La peste nuova by Fulvio Abbate

La peste nuova by Fulvio Abbate

autore:Fulvio Abbate [Sconosciuto]
La lingua: ita
Format: epub
editore: La nave di Teseo
pubblicato: 2020-04-15T22:00:00+00:00


IV

Sia pure in tempi non strettissimi, nonostante gli impedimenti, la barzelletta è stata concepita.

Dal balcone scorgevo ora un gruppo di militari, i chepì azzurri sul capo, che sfilavano, una retta puntinata in marcia verso il presidio. Sembrava volessero dire alla popolazione: siamo venuti a mettere ordine nella salvezza.

Quanto alle parole del prefetto che faceva appello all’inquietudine generale, personalmente pensavo: lo stupido parla in questo modo perché ignora i risultati brillanti del mio lavoro.

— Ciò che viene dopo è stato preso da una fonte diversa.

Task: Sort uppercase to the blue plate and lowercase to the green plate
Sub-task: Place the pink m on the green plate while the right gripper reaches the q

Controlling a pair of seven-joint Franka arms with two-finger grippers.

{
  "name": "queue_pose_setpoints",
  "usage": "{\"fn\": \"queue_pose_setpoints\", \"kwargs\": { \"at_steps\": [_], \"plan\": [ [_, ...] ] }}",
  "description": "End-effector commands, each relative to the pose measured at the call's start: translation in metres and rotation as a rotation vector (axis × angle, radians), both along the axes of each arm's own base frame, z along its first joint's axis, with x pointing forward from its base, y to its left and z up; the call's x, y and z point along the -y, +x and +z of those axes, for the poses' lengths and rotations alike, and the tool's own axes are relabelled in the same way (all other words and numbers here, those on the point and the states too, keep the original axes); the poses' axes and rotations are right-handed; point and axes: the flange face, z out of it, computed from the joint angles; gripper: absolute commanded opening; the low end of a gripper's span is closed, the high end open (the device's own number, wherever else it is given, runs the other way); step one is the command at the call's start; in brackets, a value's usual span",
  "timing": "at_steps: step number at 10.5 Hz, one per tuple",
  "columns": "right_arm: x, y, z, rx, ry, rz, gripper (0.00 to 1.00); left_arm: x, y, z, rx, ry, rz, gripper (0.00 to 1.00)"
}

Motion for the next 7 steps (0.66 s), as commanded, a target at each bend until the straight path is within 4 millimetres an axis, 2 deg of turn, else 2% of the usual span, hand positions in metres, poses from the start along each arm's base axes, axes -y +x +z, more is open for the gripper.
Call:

Se le barzellette abbozzate dall’anestesista erano farmaci sperimentali, da somministrare per semplice prova sulle cavie, i ratti; la mia, appena inventata, conteneva, ne ero certo, il vaccino definitivo. Ce l’avevo fatta in solitaria, lontano da Valeria e perfino da Zama.

Avviene d’altronde sempre così, quando sembra ormai tutto inutile, il crollo pare travolgere le fondamenta, ecco invece la cima di una fune e, lassù in alto, un elicottero giunto per te, il volo e infine il luogo sicuro e le mani del soccorso che rassicurano, quasi ti accarezzano; come fossero le mani delle ragazze.

In realtà, con la mia storia salvavo certamente la città, a prezzo però della sua squadra di calcio.

Poco grave nel tempo in cui lo stadio era adibito ad area di isolamento e quarantena, lazzaretto.

C’è l’icona della torre sbilenca che frana, anzi, dicono i versi di un poeta, “la torre abolita”, nel gagliardetto della squadra, il medesimo stemma della cittadina dove era nata Enza.

Sarebbe invece più comprensibile se, in luogo di questa, la torre, si mostrasse un topo rampante in maestà, rivolto frontalmente, che sgrana gli occhi, un ratto munito di ali che porti il terrore, pronto a mutare, come il batterio, in pipistrello. Verde e marrone, i colori sociali della maglia.

Non c’era da offendersi mettendo giù con disappunto le sciarpe. Pronunciavo l’unica verità possibile in quei giorni. Non era il caso di ricorrere all’orgoglio chiamando in causa le vecchie glorie. Queste ultime erano ormai simili ai trascorsi cow-boy di Hollywood, malfermi sulle gambe, leggende del vecchio West, ripescati per commedie di genere, volti come Robert Ryan, attore liberal, lo stesso che negli anni Cinquanta si oppose al maccartismo, sostenendo le organizzazioni che si battevano contro la caccia alle streghe che metteva fuori dagli studios gli attori e gli sceneggiatori accusati d’essere “spie comuniste”. Bizzarro che sullo schermo Ryan abbia quasi sempre impersonato personaggi in contrasto con le sue convinzioni. A un certo punto aveva sentito perfino la necessità di incontrare i media della comunità afro-americana dichiarandosi “un attore che interpreta un tipo di personaggi che nella vita reale trova totalmente disprezzabili”.

La verità, sia detto: quella squadra era a tutti gli effetti un sentimento interiore, un ratto moribondo che squittisce e si dimena annegando nelle fogne.

In questo senso, si poteva comprendere l’accoramento del tifoso verde-marrone: paziente, simile all’uomo che attende dall’inizio della storia un risarcimento: giungerà solo quando il disamore per se stessi avrà definitivamente vinto ogni resistenza.

Dunque, uno stato d’animo che poteva nutrire l’insicuro, il deluso senza riscatto; non era neanche possibile lasciarsi ingannare dai successi momentanei: seppure la squadra avesse vinto una coppa, ugualmente l’interiorizzazione del suo destino non sarebbe stata differente.